Dataset section —
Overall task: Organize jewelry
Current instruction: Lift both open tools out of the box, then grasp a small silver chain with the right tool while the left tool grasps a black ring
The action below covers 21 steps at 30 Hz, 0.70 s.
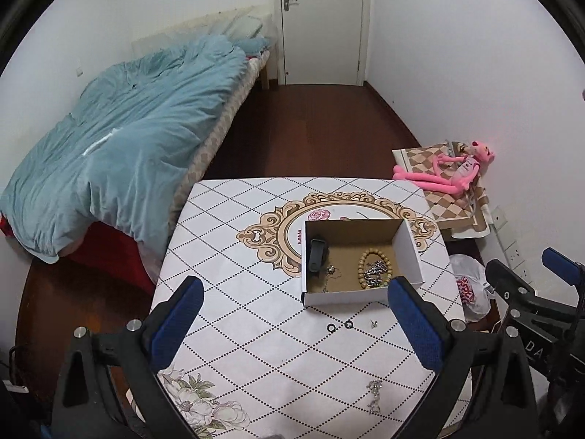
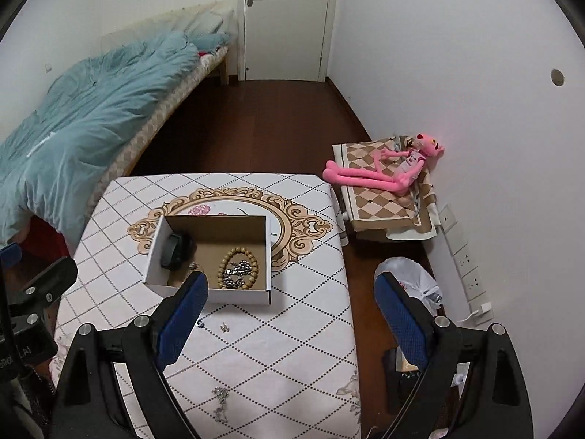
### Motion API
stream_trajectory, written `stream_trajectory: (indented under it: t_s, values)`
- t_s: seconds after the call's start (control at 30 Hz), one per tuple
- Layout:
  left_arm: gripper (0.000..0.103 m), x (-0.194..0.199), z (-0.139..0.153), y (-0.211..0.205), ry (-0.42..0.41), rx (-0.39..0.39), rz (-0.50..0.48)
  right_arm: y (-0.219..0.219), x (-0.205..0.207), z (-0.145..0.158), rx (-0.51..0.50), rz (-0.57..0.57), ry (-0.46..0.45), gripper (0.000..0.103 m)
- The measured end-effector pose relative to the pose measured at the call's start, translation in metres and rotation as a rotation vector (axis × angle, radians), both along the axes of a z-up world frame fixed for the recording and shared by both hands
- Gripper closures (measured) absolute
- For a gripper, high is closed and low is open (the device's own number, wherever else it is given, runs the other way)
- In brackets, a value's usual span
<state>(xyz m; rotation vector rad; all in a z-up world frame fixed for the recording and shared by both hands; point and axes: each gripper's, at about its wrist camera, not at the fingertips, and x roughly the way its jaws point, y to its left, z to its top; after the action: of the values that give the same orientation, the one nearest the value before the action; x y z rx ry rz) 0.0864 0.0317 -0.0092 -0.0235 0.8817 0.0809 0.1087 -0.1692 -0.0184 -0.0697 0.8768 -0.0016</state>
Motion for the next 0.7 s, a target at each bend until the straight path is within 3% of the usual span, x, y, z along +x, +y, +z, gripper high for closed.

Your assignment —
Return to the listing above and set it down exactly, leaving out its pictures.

Response —
Overall task: Organize jewelry
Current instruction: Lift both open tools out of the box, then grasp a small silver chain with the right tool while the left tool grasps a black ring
The action below covers 21 steps at 30 Hz, 0.70 s.
### Motion API
stream_trajectory, written `stream_trajectory: (indented under it: t_s, values)`
- t_s: seconds after the call's start (control at 30 Hz), one per tuple
- Layout:
  left_arm: gripper (0.000..0.103 m), x (-0.194..0.199), z (-0.139..0.153), y (-0.211..0.205), ry (-0.42..0.41), rx (-0.39..0.39), rz (-0.50..0.48)
  right_arm: y (-0.219..0.219), x (-0.205..0.207), z (-0.145..0.158), rx (-0.51..0.50), rz (-0.57..0.57), ry (-0.46..0.45), gripper (0.000..0.103 m)
- The measured end-effector pose relative to the pose measured at the call's start, translation in metres and rotation as a rotation vector (axis × angle, radians), both along the axes of a z-up world frame fixed for the recording and shared by both hands
- Gripper closures (measured) absolute
- For a gripper, high is closed and low is open (the device's own number, wherever else it is given, runs the other way)
- In brackets, a value's usual span
<state>(xyz m; rotation vector rad; all in a z-up world frame fixed for the recording and shared by both hands; point and axes: each gripper's, at about its wrist camera, not at the fingertips, and x roughly the way its jaws point, y to its left, z to its top; after the action: of the values that give the same orientation, the one nearest the value before the action; x y z rx ry rz) 0.0864 0.0317 -0.0092 -0.0235 0.8817 0.0809 0.1087 -0.1692 -0.0184 -0.0697 0.8768 -0.0016</state>
Motion for the next 0.7 s, a target at each bend until the straight path is within 3% of the usual span, x, y, z along +x, +y, +z, gripper high for closed.

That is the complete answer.